Exact solution of the Einstein-scalar-Gauss-Bonnet model with Noether symmetry constraints

TL;DR

This paper derives exact solutions for a generalized Einstein-scalar-Gauss-Bonnet model using Noether symmetry, demonstrating its viability and consistency with cosmological observations, and showing it can explain the universe's accelerated expansion.

Contribution

It provides the first exact analytic solutions for a generalized Einstein-scalar-Gauss-Bonnet model constrained by Noether symmetry, and assesses its observational viability.

Findings

Model fits cosmological data slightly better than ΛCDM.

Stable with positive sound speed and no Ostrogradsky ghosts.

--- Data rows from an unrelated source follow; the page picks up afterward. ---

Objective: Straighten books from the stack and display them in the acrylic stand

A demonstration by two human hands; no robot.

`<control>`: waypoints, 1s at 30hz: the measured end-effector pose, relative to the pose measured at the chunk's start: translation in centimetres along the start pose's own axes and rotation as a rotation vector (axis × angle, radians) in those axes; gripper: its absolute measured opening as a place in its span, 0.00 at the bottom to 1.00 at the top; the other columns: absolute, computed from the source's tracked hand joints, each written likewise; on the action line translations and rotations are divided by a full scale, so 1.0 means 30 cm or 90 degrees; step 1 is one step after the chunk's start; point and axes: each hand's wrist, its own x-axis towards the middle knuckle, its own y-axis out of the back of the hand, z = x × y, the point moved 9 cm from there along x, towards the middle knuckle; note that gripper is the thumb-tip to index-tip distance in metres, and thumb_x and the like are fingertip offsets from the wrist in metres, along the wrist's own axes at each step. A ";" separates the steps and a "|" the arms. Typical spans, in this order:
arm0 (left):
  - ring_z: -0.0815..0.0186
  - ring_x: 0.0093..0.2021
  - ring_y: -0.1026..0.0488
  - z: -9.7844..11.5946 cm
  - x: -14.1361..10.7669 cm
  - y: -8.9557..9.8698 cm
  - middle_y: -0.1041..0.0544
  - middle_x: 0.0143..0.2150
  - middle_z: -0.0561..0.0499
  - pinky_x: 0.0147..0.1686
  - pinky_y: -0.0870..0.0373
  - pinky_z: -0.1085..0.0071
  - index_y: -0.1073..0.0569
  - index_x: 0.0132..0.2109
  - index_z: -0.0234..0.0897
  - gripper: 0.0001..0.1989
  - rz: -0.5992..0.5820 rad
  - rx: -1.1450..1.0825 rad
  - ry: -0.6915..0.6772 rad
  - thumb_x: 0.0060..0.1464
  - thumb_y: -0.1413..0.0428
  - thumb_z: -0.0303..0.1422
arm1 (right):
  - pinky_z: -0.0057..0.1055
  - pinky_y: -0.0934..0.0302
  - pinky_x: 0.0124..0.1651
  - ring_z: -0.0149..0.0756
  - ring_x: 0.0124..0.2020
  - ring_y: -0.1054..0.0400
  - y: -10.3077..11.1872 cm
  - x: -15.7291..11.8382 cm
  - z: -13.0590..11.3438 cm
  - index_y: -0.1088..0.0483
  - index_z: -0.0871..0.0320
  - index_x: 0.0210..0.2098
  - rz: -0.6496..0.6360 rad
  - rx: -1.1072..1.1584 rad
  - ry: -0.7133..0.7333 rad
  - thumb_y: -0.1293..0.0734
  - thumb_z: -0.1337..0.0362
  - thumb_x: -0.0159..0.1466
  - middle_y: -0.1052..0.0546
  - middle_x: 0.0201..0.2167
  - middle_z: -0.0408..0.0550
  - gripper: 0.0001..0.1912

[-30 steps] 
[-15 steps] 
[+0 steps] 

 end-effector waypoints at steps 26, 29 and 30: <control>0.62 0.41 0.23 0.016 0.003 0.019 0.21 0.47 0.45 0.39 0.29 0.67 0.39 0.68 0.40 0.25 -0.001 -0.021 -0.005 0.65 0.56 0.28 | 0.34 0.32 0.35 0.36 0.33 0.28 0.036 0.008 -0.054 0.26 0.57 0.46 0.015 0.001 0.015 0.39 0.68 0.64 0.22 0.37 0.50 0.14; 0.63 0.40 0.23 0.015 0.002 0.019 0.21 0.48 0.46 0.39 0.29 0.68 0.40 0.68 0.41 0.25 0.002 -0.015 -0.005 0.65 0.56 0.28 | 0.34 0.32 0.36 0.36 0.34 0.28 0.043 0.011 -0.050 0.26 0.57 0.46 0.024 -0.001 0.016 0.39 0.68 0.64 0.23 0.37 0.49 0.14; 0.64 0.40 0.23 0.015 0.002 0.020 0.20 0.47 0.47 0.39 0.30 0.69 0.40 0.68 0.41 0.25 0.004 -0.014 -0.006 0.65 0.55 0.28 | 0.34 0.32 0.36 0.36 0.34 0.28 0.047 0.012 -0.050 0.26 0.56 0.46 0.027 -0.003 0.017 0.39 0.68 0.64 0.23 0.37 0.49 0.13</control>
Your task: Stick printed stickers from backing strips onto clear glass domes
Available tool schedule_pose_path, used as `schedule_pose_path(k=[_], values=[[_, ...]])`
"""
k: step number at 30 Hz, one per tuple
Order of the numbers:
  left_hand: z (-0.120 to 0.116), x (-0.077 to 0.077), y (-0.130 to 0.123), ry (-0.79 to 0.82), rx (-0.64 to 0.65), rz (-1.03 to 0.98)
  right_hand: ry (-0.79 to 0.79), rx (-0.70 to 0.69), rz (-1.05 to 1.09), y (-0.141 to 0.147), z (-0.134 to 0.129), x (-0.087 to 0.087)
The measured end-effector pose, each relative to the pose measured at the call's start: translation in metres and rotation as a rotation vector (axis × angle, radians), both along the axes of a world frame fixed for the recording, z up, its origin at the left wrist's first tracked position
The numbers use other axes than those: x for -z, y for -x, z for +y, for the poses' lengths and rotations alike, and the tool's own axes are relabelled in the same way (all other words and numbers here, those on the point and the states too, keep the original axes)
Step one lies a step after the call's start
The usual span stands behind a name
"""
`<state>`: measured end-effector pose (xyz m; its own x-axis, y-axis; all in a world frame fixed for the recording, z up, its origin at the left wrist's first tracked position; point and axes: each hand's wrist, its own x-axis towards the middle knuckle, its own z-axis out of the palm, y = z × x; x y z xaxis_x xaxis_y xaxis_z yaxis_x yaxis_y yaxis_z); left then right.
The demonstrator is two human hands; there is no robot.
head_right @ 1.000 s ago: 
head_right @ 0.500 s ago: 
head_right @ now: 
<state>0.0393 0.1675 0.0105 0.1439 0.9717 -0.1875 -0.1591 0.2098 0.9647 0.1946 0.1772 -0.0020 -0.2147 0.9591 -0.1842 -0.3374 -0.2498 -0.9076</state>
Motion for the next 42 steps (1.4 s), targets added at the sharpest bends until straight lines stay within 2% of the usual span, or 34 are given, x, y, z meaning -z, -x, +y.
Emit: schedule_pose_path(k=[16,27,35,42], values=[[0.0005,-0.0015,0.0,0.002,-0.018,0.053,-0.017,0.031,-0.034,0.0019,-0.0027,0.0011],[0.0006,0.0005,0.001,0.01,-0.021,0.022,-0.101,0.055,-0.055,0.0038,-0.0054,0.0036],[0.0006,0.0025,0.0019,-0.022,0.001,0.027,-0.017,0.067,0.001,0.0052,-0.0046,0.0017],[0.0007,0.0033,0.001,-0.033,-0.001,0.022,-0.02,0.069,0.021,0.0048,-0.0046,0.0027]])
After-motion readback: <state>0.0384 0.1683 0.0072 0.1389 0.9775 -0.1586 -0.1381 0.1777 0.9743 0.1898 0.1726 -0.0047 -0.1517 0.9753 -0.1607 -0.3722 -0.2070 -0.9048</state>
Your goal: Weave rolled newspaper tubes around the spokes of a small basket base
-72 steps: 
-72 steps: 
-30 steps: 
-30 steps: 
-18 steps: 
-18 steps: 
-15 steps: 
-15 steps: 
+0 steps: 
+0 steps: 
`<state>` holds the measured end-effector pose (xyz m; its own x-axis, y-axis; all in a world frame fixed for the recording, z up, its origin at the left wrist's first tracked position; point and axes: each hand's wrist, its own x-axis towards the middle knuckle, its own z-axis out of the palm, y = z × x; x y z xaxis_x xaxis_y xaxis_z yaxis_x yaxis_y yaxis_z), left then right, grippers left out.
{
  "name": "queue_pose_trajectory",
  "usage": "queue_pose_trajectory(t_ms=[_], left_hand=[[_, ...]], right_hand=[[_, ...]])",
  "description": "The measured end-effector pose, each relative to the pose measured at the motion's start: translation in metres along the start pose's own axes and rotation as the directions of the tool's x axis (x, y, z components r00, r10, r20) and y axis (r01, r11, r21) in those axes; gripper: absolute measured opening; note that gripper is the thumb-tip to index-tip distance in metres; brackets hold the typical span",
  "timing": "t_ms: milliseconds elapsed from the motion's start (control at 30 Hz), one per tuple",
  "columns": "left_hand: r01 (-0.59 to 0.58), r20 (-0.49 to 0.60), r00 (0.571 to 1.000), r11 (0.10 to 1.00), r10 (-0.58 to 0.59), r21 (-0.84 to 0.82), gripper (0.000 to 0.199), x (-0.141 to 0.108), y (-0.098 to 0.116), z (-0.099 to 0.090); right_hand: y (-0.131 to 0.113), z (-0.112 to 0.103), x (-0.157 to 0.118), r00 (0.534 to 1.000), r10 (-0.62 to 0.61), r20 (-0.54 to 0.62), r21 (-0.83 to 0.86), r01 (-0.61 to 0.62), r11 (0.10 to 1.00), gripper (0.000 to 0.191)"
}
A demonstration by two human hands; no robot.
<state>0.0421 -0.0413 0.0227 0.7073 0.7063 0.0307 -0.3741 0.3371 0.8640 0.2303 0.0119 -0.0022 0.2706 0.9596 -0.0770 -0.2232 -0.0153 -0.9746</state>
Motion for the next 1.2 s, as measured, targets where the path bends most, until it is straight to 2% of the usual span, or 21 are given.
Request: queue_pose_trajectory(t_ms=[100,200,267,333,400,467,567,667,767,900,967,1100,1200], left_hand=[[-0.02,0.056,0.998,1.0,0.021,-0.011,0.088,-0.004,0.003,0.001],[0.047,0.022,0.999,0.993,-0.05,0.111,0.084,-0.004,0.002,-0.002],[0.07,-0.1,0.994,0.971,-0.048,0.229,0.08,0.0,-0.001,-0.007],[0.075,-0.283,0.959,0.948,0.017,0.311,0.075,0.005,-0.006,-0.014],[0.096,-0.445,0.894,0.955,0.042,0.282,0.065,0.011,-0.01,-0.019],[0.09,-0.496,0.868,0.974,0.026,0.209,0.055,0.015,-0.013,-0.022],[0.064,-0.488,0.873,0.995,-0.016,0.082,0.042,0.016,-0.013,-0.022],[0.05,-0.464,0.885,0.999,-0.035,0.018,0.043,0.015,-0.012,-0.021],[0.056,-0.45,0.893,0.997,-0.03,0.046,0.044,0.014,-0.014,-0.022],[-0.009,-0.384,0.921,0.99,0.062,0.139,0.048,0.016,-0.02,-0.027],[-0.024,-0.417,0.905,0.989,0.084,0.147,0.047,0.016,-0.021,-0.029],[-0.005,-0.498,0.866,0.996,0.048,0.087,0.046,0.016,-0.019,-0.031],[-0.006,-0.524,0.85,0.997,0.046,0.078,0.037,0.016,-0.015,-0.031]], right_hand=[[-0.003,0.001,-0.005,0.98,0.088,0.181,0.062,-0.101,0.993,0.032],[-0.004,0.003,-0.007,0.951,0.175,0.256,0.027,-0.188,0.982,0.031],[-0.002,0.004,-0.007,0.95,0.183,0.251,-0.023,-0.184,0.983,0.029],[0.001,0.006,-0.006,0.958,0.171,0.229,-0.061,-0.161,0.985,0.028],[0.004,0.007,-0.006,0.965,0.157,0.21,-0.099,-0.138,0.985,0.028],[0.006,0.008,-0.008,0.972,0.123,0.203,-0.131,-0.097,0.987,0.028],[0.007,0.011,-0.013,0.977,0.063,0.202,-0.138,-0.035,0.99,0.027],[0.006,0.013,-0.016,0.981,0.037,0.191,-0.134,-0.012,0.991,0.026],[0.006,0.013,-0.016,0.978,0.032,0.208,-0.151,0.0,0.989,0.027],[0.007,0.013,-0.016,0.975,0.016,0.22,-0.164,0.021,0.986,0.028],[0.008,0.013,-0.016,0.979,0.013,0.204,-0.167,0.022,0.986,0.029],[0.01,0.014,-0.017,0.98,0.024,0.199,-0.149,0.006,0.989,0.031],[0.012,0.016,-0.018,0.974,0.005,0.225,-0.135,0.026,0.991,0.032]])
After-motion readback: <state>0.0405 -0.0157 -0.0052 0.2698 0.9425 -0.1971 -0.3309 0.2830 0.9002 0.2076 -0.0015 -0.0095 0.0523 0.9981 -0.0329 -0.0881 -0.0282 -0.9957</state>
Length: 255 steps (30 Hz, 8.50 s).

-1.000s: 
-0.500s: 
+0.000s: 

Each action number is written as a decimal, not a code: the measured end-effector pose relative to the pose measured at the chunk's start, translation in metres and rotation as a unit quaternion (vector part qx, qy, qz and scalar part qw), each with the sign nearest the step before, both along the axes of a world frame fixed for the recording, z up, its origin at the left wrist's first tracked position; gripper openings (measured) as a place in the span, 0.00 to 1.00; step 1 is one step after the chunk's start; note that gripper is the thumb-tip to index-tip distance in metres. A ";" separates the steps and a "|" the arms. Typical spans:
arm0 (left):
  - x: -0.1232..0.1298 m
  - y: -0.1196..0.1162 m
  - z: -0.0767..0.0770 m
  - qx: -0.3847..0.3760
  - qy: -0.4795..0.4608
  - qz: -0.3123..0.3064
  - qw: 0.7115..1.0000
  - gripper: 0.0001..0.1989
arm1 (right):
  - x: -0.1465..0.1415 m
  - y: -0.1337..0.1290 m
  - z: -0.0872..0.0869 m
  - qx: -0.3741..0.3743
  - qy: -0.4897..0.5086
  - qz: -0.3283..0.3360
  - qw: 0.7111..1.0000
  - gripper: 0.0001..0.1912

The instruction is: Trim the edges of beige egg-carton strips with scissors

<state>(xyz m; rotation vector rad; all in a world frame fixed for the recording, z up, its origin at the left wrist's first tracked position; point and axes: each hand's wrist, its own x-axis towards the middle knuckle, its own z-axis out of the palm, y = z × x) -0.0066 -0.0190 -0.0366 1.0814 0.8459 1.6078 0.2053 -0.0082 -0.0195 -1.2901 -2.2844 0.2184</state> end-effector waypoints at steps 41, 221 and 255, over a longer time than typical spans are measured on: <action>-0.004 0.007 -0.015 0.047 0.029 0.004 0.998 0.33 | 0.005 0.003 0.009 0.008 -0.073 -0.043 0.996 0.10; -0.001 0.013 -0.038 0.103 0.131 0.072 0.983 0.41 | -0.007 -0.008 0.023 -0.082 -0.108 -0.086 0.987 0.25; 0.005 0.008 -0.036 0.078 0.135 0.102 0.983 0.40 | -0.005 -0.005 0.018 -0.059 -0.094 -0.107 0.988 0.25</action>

Predicts a transition from deceleration to acceleration at z≈0.66.

Abstract

By applying Noether symmetry methods, analytic solutions are obtained for a generalized Einstein-scalar-Gauss-Bonnet model with a $\xi(\phi)f(G)$ component. Variation with respect to the metric, supplemented by small perturbations, produces the equations of motion and the terms that determine the propagation speed of tensor perturbations. The resulting Hubble parameter incorporates contributions from stiff matter and dark energy, the last originating from a scalar field non-minimally coupled to the Gauss-Bonnet invariant. The viability of the model is assessed by using Cosmic Chronometers, Baryon Acoustic Oscillations, and type Ia supernovae data. Best model selection based on information criteria indicates a slight preference for this new framework over the $\Lambda$ Cold Dark Matter model. Stability of the model follows from the positive speed of sound and absence of ``Ostrogradsky ghosts''. The total equation of state parameter hints towards the presence of a transition from decelerated to accelerated expansion at $z\approx 0.66$, corresponding to the transition from matter to dark energy dominance. Early Universe dynamics, derived from the slow-roll parameters, spectral indices, and the tensor-to-scalar ratio, are found to be perfectly consistent with observations from Planck 2018 and the Atacama Cosmology Telescope.